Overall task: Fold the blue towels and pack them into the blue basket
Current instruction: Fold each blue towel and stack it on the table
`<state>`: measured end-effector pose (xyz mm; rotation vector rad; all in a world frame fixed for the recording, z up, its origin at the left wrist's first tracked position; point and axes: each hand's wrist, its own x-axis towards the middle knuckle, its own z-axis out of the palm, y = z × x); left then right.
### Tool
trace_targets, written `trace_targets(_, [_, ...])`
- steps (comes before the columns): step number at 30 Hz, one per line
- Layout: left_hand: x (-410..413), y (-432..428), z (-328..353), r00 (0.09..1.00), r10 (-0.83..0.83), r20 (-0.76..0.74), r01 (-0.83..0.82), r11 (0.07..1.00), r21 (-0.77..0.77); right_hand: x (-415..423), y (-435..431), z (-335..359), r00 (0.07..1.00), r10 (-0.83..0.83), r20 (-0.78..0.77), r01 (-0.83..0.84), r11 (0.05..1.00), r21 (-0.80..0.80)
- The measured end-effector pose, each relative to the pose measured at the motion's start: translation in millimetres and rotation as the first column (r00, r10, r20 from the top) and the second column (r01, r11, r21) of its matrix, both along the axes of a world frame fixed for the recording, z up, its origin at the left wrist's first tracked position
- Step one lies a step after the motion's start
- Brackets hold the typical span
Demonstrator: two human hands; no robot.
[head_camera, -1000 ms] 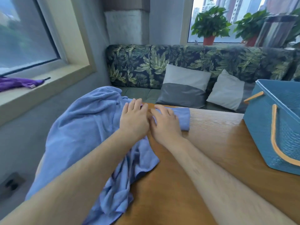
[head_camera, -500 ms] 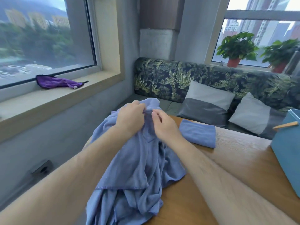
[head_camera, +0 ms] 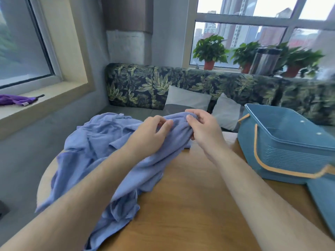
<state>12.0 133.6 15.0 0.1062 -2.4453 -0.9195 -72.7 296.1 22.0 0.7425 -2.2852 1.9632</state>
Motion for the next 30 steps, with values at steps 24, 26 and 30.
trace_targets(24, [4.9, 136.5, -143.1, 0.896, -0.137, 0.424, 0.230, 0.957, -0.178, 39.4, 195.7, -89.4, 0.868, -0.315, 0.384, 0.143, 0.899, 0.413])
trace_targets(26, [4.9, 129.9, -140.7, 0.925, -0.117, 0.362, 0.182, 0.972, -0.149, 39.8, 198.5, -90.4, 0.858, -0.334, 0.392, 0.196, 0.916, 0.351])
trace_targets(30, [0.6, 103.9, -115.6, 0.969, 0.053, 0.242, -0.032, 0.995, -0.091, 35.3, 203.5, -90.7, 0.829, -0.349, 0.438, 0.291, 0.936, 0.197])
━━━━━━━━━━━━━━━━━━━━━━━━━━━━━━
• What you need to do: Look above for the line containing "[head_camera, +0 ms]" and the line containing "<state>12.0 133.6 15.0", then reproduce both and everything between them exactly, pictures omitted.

• Solution to this task:
[head_camera, +0 ms] 
<state>12.0 133.6 15.0 0.1062 -2.4453 -0.9195 -72.7 296.1 22.0 0.7425 -2.2852 1.9632</state>

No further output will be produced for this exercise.